# What needs to be done
Each line shown below should be copied exactly.

(Stored entries)
- - - -

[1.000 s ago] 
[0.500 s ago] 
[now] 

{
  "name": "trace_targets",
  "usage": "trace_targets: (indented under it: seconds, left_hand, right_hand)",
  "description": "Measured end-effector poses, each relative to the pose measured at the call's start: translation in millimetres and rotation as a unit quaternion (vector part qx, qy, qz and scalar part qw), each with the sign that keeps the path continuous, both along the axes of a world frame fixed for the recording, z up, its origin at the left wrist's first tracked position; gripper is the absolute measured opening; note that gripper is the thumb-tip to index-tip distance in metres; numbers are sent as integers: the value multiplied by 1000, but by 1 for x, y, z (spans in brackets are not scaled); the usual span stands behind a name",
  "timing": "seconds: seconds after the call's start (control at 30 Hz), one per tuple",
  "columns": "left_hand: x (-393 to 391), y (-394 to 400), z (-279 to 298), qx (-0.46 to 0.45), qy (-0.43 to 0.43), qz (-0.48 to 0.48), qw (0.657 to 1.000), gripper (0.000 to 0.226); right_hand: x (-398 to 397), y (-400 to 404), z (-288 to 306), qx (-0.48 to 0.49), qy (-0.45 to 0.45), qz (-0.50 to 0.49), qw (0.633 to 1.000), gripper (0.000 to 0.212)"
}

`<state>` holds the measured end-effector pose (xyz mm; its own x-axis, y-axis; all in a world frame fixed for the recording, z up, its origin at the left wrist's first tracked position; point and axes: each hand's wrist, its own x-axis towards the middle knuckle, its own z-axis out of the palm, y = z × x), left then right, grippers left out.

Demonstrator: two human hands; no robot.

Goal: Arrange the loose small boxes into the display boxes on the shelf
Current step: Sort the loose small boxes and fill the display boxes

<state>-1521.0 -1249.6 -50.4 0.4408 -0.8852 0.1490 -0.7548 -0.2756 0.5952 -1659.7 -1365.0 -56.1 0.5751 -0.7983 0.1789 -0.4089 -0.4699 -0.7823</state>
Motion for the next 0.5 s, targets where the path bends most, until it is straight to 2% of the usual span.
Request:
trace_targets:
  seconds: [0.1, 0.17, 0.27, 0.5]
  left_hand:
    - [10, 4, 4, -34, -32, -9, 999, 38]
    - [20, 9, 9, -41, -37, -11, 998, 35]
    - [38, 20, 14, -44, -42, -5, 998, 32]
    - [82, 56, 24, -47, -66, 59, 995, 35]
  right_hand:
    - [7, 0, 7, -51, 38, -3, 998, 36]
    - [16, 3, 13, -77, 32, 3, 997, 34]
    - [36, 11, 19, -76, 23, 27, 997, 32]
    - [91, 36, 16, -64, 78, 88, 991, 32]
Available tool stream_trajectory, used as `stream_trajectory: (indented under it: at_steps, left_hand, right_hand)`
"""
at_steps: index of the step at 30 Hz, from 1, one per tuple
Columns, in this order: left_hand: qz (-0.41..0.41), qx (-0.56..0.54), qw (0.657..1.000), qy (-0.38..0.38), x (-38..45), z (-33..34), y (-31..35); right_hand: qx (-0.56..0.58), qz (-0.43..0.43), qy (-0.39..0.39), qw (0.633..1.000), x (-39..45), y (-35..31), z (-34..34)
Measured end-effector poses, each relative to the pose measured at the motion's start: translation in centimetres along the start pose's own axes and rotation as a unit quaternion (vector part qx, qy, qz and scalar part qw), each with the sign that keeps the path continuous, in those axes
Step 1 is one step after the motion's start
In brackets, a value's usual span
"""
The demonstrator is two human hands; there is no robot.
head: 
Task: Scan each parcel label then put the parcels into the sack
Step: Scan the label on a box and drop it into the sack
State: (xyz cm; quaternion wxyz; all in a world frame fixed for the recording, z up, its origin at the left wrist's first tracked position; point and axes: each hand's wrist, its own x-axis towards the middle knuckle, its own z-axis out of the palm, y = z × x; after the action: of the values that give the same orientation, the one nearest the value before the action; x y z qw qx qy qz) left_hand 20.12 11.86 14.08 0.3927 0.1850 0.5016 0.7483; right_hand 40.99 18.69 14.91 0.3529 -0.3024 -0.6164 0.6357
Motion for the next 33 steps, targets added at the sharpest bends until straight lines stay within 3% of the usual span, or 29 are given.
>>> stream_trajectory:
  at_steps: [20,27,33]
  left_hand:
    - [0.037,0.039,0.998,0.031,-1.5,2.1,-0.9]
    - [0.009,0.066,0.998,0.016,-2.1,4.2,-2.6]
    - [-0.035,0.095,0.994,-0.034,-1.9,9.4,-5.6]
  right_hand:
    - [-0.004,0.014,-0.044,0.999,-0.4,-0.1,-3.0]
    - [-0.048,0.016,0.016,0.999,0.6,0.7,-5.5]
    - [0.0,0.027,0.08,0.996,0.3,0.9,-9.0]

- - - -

# Your solution
[1.000 s ago] 
[0.500 s ago] 
[now] 

{
  "name": "trace_targets",
  "usage": "trace_targets: (indented under it: seconds, left_hand, right_hand)",
  "description": "Measured end-effector poses, each relative to the pose measured at the call's start: translation in millimetres and rotation as a unit quaternion (vector part qx, qy, qz and scalar part qw), each with the sign that keeps the path continuous, both along the axes of a world frame fixed for the recording, z up, its origin at the left wrist's first tracked position; gripper is the absolute measured opening; note that gripper is the thumb-tip to index-tip distance in metres; numbers are sent as integers: the value multiplied by 1000, but by 1 for x, y, z (spans in brackets are not scaled); the usual span stands behind a name",
  "timing": "seconds: seconds after the call's start (control at 30 Hz), one per tuple",
  "columns": "left_hand: x (-393 to 391), y (-394 to 400), z (-279 to 298), qx (-0.46 to 0.45), qy (-0.43 to 0.43), qz (-0.48 to 0.48), qw (0.657 to 1.000), gripper (0.000 to 0.226); right_hand: x (-398 to 397), y (-400 to 404), z (-288 to 306), qx (-0.48 to 0.49), qy (-0.45 to 0.45), qz (-0.50 to 0.49), qw (0.633 to 1.000), gripper (0.000 to 0.212)"
}

`<state>` holds the measured end-effector pose (xyz mm; its own x-axis, y-axis; all in a world frame fixed for the recording, z up, its origin at the left wrist's first tracked position; point and axes: each hand's wrist, its own x-axis towards the middle knuckle, its own z-axis out of the palm, y = z × x), left then right, grippers left out.

Demonstrator: two human hands; no robot.

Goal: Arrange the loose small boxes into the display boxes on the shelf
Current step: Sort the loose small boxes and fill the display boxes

<state>-1521.0 -1249.6 -50.4 0.4408 -0.8852 0.1490 -0.7548 -0.2756 0.5952 -1659.7 -1365.0 -56.1 0.5751 -0.7983 0.1789 -0.4089 -0.4699 -0.7823</state>
Motion for the next 0.5 s, targets where the path bends most, until it is straight to 2% of the usual span.
Request:
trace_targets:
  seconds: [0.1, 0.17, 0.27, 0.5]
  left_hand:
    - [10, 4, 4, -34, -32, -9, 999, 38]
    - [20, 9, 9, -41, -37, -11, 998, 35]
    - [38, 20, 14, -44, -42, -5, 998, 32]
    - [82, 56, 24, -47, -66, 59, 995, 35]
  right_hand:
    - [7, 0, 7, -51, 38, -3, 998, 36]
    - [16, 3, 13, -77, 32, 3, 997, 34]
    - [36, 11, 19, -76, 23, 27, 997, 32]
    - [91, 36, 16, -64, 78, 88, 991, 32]
Available tool stream_trajectory, used as `stream_trajectory: (indented under it: at_steps, left_hand, right_hand)`
"""
at_steps: index of the step at 30 Hz, from 1, one per tuple
Columns, in this order: left_hand: qz (-0.41..0.41), qx (-0.56..0.54), qw (0.657..1.000), qy (-0.38..0.38), x (-38..45), z (-33..34), y (-31..35); right_hand: qx (-0.56..0.58), qz (-0.43..0.43), qy (-0.39..0.39), qw (0.633..1.000), x (-39..45), y (-35..31), z (-34..34)
Measured end-effector poses, each relative to the pose measured at the motion's start: translation in centimetres along the start pose's own axes and rotation as a unit quaternion (vector part qx, qy, qz and scalar part qw), each with the sign that keeps the path continuous, in those axes
Step 1 is one step after the motion's start
In brackets, a value's usual span
"""
The demonstrator is two human hands; there is no robot.
head: 
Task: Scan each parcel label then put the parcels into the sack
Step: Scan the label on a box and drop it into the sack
State: (xyz cm; quaternion wxyz; all in a world frame fixed for the recording, z up, its origin at the left wrist's first tracked position; point and axes: each hand's wrist, its own x-axis towards the middle knuckle, its own z-axis out of the palm, y = z × x; after the action: of the values that give the same orientation, the one nearest the value before the action; x y z qw qx qy qz) left_hand 20.12 11.86 14.08 0.3927 0.1850 0.5016 0.7483; right_hand 40.99 18.69 14.91 0.3529 -0.3024 -0.6164 0.6357
Motion for the next 33 steps, targets added at the sharpest bends until straight lines stay within 3% of the usual span, or 29 are given.
>>> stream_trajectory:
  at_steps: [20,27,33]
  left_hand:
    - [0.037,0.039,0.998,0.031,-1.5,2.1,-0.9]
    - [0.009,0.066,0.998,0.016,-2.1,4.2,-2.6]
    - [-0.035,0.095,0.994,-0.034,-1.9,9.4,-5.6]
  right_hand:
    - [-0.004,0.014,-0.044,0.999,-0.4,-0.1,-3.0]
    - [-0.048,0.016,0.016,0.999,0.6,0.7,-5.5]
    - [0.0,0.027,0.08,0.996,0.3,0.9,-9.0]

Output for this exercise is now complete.